Work request:
The material must be copied out exactly, line for line.

Supplied information:
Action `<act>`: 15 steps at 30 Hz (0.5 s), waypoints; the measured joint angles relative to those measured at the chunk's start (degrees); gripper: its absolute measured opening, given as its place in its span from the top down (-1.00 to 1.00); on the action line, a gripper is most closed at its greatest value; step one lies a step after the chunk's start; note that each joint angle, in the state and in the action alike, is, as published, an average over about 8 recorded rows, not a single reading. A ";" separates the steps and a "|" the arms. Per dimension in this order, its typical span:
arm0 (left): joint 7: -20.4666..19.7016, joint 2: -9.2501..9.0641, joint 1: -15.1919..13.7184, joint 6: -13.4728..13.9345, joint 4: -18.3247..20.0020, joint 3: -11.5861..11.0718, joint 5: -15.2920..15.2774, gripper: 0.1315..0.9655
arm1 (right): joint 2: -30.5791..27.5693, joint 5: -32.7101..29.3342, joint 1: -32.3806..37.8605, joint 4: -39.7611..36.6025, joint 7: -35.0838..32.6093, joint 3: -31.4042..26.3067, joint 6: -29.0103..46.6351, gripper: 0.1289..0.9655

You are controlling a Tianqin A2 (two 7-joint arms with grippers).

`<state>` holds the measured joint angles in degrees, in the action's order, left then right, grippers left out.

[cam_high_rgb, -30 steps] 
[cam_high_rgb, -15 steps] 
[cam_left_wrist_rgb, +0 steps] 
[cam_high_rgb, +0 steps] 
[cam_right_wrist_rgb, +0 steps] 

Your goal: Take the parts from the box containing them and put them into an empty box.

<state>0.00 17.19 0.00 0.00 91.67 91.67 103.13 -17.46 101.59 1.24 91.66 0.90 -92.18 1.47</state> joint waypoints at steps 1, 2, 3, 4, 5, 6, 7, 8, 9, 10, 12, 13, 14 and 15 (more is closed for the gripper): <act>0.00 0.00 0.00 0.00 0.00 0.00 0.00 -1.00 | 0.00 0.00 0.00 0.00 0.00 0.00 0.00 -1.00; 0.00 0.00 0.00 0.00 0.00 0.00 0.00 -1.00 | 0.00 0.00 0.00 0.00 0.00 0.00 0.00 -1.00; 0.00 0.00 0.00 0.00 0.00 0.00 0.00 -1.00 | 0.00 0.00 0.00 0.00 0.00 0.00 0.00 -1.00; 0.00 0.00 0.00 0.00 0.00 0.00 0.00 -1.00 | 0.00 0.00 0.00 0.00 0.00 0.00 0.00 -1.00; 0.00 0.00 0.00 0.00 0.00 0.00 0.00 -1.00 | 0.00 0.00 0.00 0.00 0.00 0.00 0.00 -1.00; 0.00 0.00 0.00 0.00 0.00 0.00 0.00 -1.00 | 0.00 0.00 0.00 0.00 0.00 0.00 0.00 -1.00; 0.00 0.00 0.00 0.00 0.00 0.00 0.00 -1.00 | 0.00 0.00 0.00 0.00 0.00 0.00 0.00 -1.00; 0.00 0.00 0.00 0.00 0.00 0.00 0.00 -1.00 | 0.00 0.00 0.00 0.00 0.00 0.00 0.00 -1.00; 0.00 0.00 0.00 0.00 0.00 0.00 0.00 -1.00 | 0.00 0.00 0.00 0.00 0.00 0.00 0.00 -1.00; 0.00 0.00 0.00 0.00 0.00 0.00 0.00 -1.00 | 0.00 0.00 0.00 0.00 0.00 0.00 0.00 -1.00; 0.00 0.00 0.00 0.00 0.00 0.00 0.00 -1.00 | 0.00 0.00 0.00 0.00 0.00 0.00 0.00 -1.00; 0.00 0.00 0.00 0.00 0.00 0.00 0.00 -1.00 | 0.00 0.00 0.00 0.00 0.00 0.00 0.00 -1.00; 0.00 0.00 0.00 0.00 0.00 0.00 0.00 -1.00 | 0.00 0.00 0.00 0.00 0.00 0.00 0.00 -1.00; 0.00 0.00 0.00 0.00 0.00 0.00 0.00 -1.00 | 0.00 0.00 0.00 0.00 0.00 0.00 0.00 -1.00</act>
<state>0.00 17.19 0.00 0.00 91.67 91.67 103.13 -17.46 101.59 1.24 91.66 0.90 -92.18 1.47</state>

Answer for the task:
Action `<act>`: 15 steps at 30 Hz (0.5 s), waypoints; the measured joint angles relative to those measured at the chunk's start (degrees); gripper: its absolute measured opening, given as its place in its span from the top down (-1.00 to 1.00); on the action line, a gripper is most closed at its greatest value; step one lies a step after the chunk's start; note that each joint angle, in the state and in the action alike, is, as published, an average over about 8 recorded rows, not a single reading. A ";" separates the steps and a "|" the arms. Per dimension in this order, its typical span:
arm0 (left): joint 7: -20.4666..19.7016, joint 2: -9.2501..9.0641, joint 1: -15.1919..13.7184, joint 6: -13.4728..13.9345, joint 4: -18.3247..20.0020, joint 3: -11.5861..11.0718, joint 5: -15.2920..15.2774, gripper: 0.1315..0.9655
arm1 (right): joint 2: -30.5791..27.5693, joint 5: -32.7101..29.3342, joint 1: -32.3806..37.8605, joint 4: -39.7611..36.6025, joint 7: -35.0838..32.6093, joint 3: -31.4042..26.3067, joint 6: -29.0103..46.6351, gripper: 0.1289..0.9655

You are controlling a Tianqin A2 (two 7-joint arms with grippers).

`<state>` holds the measured joint angles in degrees, in the action's order, left then right, grippers left out.

[cam_high_rgb, -30 steps] 
[cam_high_rgb, -15 steps] 
[cam_left_wrist_rgb, +0 steps] 
[cam_high_rgb, +0 steps] 
[cam_right_wrist_rgb, +0 steps] 

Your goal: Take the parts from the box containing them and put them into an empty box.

<state>0.00 17.19 0.00 0.00 91.67 91.67 103.13 -17.46 101.59 1.24 91.66 0.90 -92.18 1.47</state> joint waypoints at steps 1, 2, 3, 4, 5, 6, 7, 8, 9, 10, 12, 13, 14 and 15 (more is closed for the gripper): <act>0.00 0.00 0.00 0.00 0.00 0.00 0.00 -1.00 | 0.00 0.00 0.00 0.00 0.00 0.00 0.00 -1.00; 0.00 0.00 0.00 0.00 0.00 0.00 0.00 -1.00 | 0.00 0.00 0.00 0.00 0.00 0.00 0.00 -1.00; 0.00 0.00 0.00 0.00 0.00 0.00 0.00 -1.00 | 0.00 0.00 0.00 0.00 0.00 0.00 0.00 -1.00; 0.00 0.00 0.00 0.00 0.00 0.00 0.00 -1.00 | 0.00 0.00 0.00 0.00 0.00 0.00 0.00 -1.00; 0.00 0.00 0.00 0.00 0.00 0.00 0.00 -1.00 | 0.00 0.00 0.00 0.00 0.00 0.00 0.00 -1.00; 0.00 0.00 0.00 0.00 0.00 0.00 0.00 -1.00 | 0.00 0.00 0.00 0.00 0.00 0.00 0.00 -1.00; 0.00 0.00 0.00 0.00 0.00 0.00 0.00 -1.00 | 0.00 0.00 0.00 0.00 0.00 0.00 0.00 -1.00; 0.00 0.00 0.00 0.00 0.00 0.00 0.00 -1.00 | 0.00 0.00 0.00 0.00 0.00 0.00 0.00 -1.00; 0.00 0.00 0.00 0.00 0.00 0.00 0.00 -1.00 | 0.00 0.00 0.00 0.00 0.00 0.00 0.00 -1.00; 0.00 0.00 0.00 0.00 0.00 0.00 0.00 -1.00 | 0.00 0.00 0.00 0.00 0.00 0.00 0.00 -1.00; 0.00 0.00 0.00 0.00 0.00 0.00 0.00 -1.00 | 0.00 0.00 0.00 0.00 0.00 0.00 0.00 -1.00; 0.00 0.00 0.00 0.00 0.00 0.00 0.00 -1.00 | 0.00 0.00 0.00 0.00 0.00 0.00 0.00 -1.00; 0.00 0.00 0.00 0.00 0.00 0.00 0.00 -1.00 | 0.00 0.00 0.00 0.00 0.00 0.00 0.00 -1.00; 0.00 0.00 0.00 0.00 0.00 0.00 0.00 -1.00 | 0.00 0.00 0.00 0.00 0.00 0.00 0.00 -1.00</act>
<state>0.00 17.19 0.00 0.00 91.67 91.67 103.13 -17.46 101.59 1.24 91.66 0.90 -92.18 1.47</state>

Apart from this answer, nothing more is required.